* _Work instruction_:
In the listing below, find the line containing "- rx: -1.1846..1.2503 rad" and the line containing "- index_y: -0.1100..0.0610". Repeat exactly those two lines and every line between them, nothing more.

* _Recorded information_:
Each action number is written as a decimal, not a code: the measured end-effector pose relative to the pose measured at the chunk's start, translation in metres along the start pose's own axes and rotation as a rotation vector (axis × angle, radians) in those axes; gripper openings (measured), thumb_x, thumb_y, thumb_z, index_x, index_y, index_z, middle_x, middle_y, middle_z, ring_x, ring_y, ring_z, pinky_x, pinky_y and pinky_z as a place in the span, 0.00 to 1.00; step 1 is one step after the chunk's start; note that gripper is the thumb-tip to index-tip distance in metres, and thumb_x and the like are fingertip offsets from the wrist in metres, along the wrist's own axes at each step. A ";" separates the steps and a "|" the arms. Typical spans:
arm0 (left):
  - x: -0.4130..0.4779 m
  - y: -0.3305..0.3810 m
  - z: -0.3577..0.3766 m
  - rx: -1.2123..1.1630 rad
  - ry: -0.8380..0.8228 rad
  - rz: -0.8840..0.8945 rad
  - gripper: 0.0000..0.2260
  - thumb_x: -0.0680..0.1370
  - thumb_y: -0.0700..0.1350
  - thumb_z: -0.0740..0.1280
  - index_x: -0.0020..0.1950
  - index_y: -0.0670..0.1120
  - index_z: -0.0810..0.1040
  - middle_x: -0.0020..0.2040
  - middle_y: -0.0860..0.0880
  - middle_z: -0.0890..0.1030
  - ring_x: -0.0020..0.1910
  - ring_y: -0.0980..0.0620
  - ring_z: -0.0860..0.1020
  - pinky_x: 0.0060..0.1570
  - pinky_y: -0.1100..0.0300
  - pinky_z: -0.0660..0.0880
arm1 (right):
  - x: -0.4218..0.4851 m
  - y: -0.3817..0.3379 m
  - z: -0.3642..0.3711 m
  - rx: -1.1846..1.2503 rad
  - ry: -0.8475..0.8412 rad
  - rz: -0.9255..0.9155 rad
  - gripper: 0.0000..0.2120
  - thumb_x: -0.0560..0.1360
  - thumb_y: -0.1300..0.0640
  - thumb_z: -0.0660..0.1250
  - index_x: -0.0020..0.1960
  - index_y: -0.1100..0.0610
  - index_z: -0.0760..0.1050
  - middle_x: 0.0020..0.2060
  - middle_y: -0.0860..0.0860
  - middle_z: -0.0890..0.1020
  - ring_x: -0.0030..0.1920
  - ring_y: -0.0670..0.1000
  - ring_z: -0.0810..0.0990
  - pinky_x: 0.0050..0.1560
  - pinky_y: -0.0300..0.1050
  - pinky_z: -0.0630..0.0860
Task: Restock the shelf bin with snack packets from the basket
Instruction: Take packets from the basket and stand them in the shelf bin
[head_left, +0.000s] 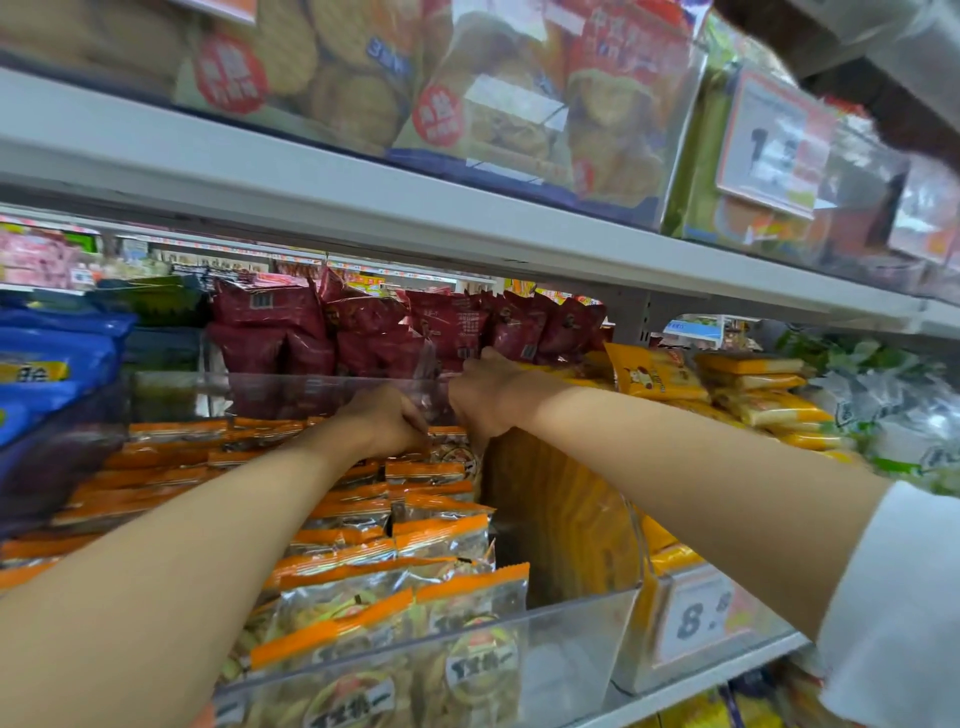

* _Worked solution_:
  - rx: -1.1846..1.2503 rad
  - ry: -0.8475..0.8412 rad
  - rz: -0.9255..0.9155 rad
  - gripper: 0.0000..0.2120
  - thumb_x: -0.0560..0.1360
  - thumb_y: -0.1300..0.0640
  - thumb_z: -0.0660..0.1250
  - index_x: -0.0020..0.1960
  - index_y: -0.1100..0.0610

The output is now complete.